For one thing, the acute differences between our present dilemmas and the era that led to the Civil War are greater than any surface resemblance. Then, the nature of the conflict went directly to the heart of the entire economic and social order. The question of whether Black Americans were property or people underwrote an entire way of organizing capitalism. It was a way of controlling labor, of valuing capital, of speculation and investment. It spoke to basic issues of whether the state had a monopoly on legitimate violence (under slavery, masters were granted a vast measure of control over the people they owned). And because slavery was justified in terms of a putative natural racial hierarchy, any threat to the system of enslavement could not help but point to revolution.
Today, there is no doubt that our country is fiercely divided. But the division that matters most is one of class, not of region or even culture or political party. The gap between the phenomenally rich and the desperately poor, and between the rich and the middle, is the fundamental fact of our society today. It hovers in the background of almost all political conversations that appear to be about other things: inflation politics, the politics of crime, the struggles over who can be made to have children, the question of elections, and protection for voting rights. Sometimes, the issue appears in anodyne terms: the stagnation of middle-class living standards, the decline in expectations, the skills mismatch. But the reality it describes is one of desperate and frightening poverty that haunts even people who have managed to eke out stability for the moment, alongside wealth that affords a level of consumption, comfort, and power that most of us can barely imagine.
What is often characterized in terms of “polarization” and conceived in regional terms might better be described in terms of the increasing confidence, power, and vitriol of the far right.
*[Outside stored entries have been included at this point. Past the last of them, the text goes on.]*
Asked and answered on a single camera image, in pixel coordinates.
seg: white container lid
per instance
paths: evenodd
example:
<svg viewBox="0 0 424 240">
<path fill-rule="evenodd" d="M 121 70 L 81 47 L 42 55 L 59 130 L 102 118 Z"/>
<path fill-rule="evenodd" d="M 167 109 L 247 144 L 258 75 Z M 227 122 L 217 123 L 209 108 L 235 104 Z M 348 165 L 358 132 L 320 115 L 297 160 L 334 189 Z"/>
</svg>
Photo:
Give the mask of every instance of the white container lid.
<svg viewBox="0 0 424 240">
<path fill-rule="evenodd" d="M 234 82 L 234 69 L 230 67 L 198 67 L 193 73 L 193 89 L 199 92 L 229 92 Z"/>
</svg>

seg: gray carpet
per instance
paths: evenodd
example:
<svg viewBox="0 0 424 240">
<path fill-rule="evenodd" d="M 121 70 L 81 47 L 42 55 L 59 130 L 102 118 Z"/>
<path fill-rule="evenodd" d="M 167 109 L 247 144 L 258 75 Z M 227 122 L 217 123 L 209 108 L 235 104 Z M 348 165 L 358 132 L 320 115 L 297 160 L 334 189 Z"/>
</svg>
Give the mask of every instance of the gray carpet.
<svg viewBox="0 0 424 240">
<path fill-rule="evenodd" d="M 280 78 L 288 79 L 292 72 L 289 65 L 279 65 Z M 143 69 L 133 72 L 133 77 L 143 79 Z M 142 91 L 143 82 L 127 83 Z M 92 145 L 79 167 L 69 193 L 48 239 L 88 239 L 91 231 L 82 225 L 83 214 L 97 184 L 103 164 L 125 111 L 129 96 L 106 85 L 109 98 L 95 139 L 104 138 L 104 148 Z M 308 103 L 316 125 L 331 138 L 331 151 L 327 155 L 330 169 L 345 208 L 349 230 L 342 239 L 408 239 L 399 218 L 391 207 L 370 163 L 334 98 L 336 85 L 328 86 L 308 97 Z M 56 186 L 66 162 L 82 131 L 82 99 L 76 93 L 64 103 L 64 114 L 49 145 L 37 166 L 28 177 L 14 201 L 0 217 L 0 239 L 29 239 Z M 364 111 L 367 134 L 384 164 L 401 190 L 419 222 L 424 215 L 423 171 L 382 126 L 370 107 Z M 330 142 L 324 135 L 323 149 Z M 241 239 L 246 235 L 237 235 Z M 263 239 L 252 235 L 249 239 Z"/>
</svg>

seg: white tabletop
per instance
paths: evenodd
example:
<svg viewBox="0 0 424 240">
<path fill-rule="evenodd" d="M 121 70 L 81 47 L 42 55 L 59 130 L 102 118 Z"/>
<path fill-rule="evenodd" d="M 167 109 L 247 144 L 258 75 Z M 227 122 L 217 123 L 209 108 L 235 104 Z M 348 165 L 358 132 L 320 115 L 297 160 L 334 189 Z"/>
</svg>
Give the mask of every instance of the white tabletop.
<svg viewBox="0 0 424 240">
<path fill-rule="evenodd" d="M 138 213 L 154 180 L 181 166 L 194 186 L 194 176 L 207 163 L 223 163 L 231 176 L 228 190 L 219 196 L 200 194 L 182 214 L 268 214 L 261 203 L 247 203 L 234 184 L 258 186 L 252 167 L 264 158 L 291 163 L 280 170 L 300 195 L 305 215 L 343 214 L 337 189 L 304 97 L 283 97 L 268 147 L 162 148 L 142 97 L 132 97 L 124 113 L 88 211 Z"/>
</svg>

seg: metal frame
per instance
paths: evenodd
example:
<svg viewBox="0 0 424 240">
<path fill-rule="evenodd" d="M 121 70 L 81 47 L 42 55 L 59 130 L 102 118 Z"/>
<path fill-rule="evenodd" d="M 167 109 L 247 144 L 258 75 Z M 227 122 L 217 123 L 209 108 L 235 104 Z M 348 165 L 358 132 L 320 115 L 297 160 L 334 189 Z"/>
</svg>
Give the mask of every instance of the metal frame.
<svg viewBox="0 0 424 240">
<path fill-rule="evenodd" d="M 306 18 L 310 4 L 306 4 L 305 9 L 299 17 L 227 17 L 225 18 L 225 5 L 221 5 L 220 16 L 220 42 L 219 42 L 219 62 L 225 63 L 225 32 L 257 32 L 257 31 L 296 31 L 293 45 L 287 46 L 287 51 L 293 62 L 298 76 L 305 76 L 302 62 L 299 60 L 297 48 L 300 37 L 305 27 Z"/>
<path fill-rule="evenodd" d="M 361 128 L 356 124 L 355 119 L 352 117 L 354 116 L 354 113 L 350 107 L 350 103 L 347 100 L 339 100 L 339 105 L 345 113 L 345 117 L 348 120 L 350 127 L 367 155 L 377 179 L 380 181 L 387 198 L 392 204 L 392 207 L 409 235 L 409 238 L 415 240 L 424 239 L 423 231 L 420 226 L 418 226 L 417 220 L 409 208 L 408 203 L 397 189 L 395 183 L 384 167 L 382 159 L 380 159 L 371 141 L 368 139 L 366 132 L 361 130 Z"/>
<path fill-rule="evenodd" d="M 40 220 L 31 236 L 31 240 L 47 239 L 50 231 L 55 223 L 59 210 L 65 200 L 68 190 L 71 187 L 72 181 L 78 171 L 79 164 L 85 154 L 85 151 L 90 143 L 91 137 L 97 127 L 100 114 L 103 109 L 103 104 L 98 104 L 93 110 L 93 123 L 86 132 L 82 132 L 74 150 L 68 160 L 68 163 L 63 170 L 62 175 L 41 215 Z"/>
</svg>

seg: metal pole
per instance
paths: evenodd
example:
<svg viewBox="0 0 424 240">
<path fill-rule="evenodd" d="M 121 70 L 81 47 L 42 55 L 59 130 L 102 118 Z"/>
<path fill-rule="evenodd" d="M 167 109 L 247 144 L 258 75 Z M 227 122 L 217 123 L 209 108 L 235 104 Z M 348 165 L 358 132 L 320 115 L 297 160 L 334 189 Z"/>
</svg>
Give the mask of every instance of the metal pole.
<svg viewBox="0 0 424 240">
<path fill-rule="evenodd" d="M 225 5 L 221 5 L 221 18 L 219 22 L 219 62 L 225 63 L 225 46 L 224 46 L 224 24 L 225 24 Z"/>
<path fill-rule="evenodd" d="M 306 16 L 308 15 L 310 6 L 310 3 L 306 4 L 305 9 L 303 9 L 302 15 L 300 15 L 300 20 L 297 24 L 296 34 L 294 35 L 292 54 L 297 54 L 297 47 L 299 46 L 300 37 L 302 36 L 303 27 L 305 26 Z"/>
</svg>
At the heart of this politics are ferocious denunciations of a cultural elite that is supposed to threaten and sap masculine vitality by disrupting the “natural order”—whether this fantasy is expressed in terms of antagonism toward immigrants, railing against critical race theory, denouncing women who decide to end pregnancies, or stirring up hatred for people who do not identify with their biological sex. What might look like cultural divisions—or regional ones—really reflect the growing power of the extreme right, the inroads its activists and organizers have been able to make among people disaffected from the social order. They reflect a long process of political organizing and agitation as much as sectional differences of culture, lifestyle, and belief. Private fortunes have played a key role in fostering a radical anti-government politics, but equally important is that the far right’s conspiracy-drenched politics has taken root against the backdrop of exploitation and inequality.
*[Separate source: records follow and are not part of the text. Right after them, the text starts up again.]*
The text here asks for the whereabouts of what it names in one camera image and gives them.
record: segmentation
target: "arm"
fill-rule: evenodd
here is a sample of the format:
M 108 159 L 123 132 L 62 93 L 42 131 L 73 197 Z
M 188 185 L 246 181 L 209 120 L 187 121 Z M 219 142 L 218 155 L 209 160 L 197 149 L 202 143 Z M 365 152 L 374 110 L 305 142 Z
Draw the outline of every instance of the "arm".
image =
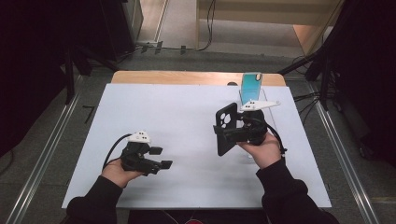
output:
M 65 223 L 117 223 L 116 204 L 132 179 L 140 172 L 125 172 L 120 160 L 111 162 L 84 197 L 76 197 L 67 205 Z
M 338 223 L 335 217 L 316 206 L 307 195 L 306 184 L 291 176 L 285 162 L 281 160 L 275 137 L 267 133 L 265 141 L 257 147 L 249 143 L 238 145 L 252 155 L 260 167 L 256 175 L 265 190 L 262 207 L 273 224 Z

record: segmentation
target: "black tripod leg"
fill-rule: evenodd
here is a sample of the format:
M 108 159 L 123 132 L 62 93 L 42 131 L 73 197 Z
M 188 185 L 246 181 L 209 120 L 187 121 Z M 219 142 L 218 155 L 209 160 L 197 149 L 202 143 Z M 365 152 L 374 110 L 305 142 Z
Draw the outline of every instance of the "black tripod leg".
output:
M 88 63 L 87 58 L 84 54 L 74 49 L 72 51 L 72 61 L 75 63 L 75 66 L 80 74 L 82 74 L 83 76 L 91 75 L 92 67 Z
M 101 58 L 99 55 L 93 53 L 92 51 L 90 51 L 90 50 L 88 50 L 86 48 L 80 47 L 80 46 L 76 46 L 76 48 L 79 51 L 81 51 L 83 54 L 85 54 L 87 57 L 96 60 L 97 62 L 99 62 L 102 65 L 104 65 L 104 66 L 108 67 L 109 69 L 111 69 L 113 72 L 120 71 L 120 69 L 116 65 L 106 61 L 105 59 Z
M 323 72 L 323 66 L 325 65 L 326 58 L 324 54 L 318 55 L 315 60 L 309 65 L 308 70 L 305 73 L 305 79 L 307 81 L 315 81 L 321 72 Z
M 75 95 L 75 87 L 74 87 L 74 74 L 73 74 L 73 63 L 72 63 L 72 50 L 71 48 L 67 48 L 64 54 L 64 66 L 66 70 L 66 104 L 68 105 Z
M 306 63 L 310 63 L 310 62 L 314 61 L 317 58 L 317 56 L 318 56 L 318 53 L 315 52 L 307 57 L 302 58 L 301 60 L 297 61 L 296 63 L 293 63 L 293 64 L 287 66 L 286 68 L 278 71 L 278 73 L 282 76 L 285 76 L 287 73 L 296 70 L 297 68 L 305 65 Z

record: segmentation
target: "black cable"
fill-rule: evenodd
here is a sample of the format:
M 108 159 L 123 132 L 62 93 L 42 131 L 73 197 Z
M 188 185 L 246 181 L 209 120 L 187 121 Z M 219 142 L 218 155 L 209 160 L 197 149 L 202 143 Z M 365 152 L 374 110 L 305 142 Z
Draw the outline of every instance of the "black cable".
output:
M 210 26 L 209 26 L 209 15 L 210 15 L 210 9 L 213 7 L 212 10 L 212 18 L 211 18 L 211 22 L 210 22 Z M 213 19 L 215 18 L 215 10 L 216 10 L 216 0 L 212 0 L 212 2 L 210 3 L 210 7 L 209 10 L 207 11 L 207 15 L 206 15 L 206 24 L 207 24 L 207 30 L 209 31 L 209 40 L 207 41 L 207 44 L 204 48 L 202 49 L 198 49 L 198 51 L 201 50 L 206 50 L 207 48 L 209 48 L 209 46 L 212 44 L 212 37 L 213 37 Z
M 294 102 L 299 102 L 299 101 L 302 101 L 302 100 L 305 100 L 305 99 L 308 99 L 311 97 L 320 97 L 321 99 L 332 99 L 334 97 L 334 95 L 335 95 L 335 92 L 329 92 L 329 94 L 327 94 L 327 96 L 325 96 L 325 97 L 320 97 L 320 93 L 315 93 L 312 95 L 307 94 L 306 96 L 302 96 L 300 98 L 295 98 Z
M 282 158 L 284 158 L 283 155 L 285 155 L 285 152 L 287 151 L 287 149 L 285 149 L 283 147 L 282 144 L 282 139 L 280 138 L 279 133 L 277 133 L 277 131 L 275 130 L 275 128 L 271 127 L 271 125 L 267 124 L 268 128 L 271 130 L 271 132 L 273 133 L 274 137 L 276 138 L 276 140 L 279 142 L 279 149 L 280 149 L 280 154 L 282 154 Z
M 303 120 L 303 126 L 305 125 L 305 120 L 308 117 L 309 113 L 311 112 L 312 108 L 314 108 L 315 104 L 319 101 L 319 98 L 313 100 L 313 104 L 311 105 L 311 107 L 309 108 L 308 112 L 306 112 L 304 120 Z
M 294 96 L 294 97 L 293 97 L 293 100 L 294 100 L 294 102 L 299 102 L 299 101 L 302 101 L 302 100 L 304 100 L 304 99 L 306 99 L 306 98 L 310 98 L 310 97 L 312 97 L 312 96 L 319 96 L 319 94 L 320 94 L 319 91 L 314 91 L 314 92 L 308 93 L 308 94 L 306 94 L 306 95 Z
M 125 61 L 125 59 L 127 59 L 129 56 L 133 55 L 134 53 L 142 50 L 143 48 L 138 48 L 135 49 L 132 52 L 126 53 L 125 55 L 123 55 L 123 58 L 121 60 L 119 60 L 118 62 L 115 63 L 115 65 L 119 65 L 120 63 L 122 63 L 123 61 Z M 104 65 L 100 64 L 100 63 L 96 63 L 95 60 L 90 60 L 89 63 L 91 64 L 92 68 L 98 68 L 98 67 L 105 67 Z
M 103 169 L 105 169 L 105 167 L 106 167 L 110 162 L 115 161 L 115 160 L 117 160 L 117 159 L 120 158 L 120 157 L 118 157 L 118 158 L 116 158 L 116 159 L 114 159 L 114 160 L 111 160 L 111 161 L 107 162 L 107 161 L 108 161 L 108 158 L 110 157 L 110 155 L 111 155 L 111 153 L 113 152 L 114 148 L 116 148 L 116 146 L 119 144 L 120 141 L 122 141 L 122 139 L 124 139 L 124 138 L 126 138 L 126 137 L 128 137 L 128 136 L 131 136 L 131 134 L 130 134 L 130 133 L 125 134 L 123 137 L 119 138 L 119 140 L 117 140 L 116 143 L 114 143 L 113 147 L 112 147 L 112 148 L 108 151 L 108 153 L 107 153 L 105 162 L 103 163 Z
M 306 105 L 302 110 L 298 112 L 299 115 L 301 115 L 309 106 L 311 106 L 318 98 L 314 99 L 311 103 Z
M 305 58 L 305 55 L 301 55 L 301 56 L 298 56 L 297 58 L 294 58 L 293 61 L 291 62 L 291 64 L 294 64 L 294 62 L 295 62 L 297 59 L 299 59 L 299 58 Z M 301 74 L 301 75 L 305 75 L 304 72 L 300 72 L 299 70 L 297 70 L 297 68 L 294 69 L 294 71 L 296 71 L 297 73 L 299 73 L 299 74 Z
M 212 2 L 210 3 L 209 10 L 207 11 L 207 15 L 206 15 L 206 24 L 207 24 L 207 30 L 209 31 L 209 40 L 207 41 L 206 46 L 204 48 L 202 48 L 202 49 L 177 49 L 177 48 L 163 48 L 163 47 L 158 48 L 158 47 L 142 46 L 142 45 L 139 45 L 139 46 L 142 47 L 142 49 L 143 48 L 146 48 L 146 49 L 173 49 L 173 50 L 194 50 L 194 51 L 206 50 L 212 44 L 213 20 L 215 18 L 215 10 L 216 10 L 216 0 L 212 0 Z
M 14 151 L 12 149 L 9 151 L 9 154 L 10 154 L 11 158 L 9 159 L 7 166 L 2 171 L 0 171 L 0 175 L 3 175 L 6 172 L 6 170 L 8 170 L 9 167 L 11 167 L 12 163 L 14 162 Z

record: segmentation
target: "metal frame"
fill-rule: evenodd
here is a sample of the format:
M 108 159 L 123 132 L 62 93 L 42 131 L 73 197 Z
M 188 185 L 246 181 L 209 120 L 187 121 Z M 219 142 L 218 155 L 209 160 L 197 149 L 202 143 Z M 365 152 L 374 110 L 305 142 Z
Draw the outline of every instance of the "metal frame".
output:
M 311 92 L 318 91 L 315 84 L 308 82 L 308 88 Z M 352 194 L 355 201 L 361 210 L 361 215 L 365 223 L 380 223 L 379 219 L 375 213 L 375 210 L 371 204 L 371 201 L 364 189 L 363 184 L 359 180 L 359 177 L 353 167 L 352 161 L 347 155 L 347 151 L 341 141 L 341 138 L 336 131 L 334 124 L 332 123 L 332 118 L 329 111 L 326 111 L 322 104 L 317 104 L 317 111 L 323 122 L 323 126 L 326 129 L 327 134 L 332 142 L 332 147 L 334 148 L 335 155 L 340 162 L 341 168 L 346 176 L 346 181 L 352 190 Z
M 35 164 L 35 168 L 33 169 L 32 173 L 24 184 L 20 195 L 18 196 L 18 200 L 16 201 L 14 208 L 12 209 L 7 219 L 7 224 L 22 222 L 26 210 L 28 209 L 30 202 L 33 200 L 40 181 L 47 170 L 50 159 L 52 158 L 52 155 L 55 152 L 56 147 L 58 146 L 58 142 L 62 137 L 64 128 L 66 127 L 71 115 L 73 114 L 73 111 L 79 99 L 79 93 L 83 82 L 83 77 L 78 76 L 78 79 L 76 81 L 76 94 L 71 99 L 70 104 L 64 106 L 64 110 L 62 111 L 61 116 L 59 117 L 54 129 L 52 130 L 52 133 L 49 136 L 49 140 L 44 146 L 44 149 L 41 152 L 37 163 Z
M 155 42 L 158 42 L 158 39 L 160 38 L 160 33 L 163 28 L 163 21 L 164 21 L 166 9 L 168 9 L 168 4 L 169 4 L 169 0 L 165 0 L 165 2 L 163 3 L 163 11 L 161 12 L 160 22 L 158 23 L 157 31 L 155 32 L 155 37 L 154 37 Z

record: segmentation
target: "person's right hand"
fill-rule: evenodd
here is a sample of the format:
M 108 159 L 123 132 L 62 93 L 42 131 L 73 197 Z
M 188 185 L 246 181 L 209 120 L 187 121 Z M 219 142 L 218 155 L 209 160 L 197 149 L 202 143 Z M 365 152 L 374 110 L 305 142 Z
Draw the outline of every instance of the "person's right hand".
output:
M 265 140 L 259 146 L 247 142 L 237 144 L 253 157 L 260 169 L 264 169 L 281 159 L 279 142 L 270 133 L 265 134 Z
To this point, many business lobbying groups, corporate leaders, and financial titans—the old-style Republicans and Reaganites—have recoiled from the anti-elitism of the far right, and especially from its most forthright rejections of democratic norms. They are embarrassed by Donald Trump, and they didn’t like January 6.
But one has to wonder what these figures would do if they were ever confronted with a politics that more aggressively challenged the status quo—a politics that sought to upend economic hierarchy, or at least establish national health insurance. What would they do, what will they do, when confronted with a radical politics that treats climate change as the emergency that it in fact is? One can hope that they would adjust their own ideals and expectations and accept a new redistributive regime. But perhaps, under those circumstances, the Oath Keepers and MAGA-supporters who once appeared an uncouth mob might instead suddenly seem like a righteous group of avengers, those preserving the social order. This would be the moment when a far right could ally with parts of the social and economic elite to take power, with nightmarish results. Faced with a real political challenge, at least some of those who have benefited so profoundly from our skewed economic order might find that they had more in common with those who want to challenge the legitimacy of elections than once they had thought. And while they could tell themselves that they would exploit the far right for their own goals, it is hard to imagine that they would be able to easily maintain control over it for long.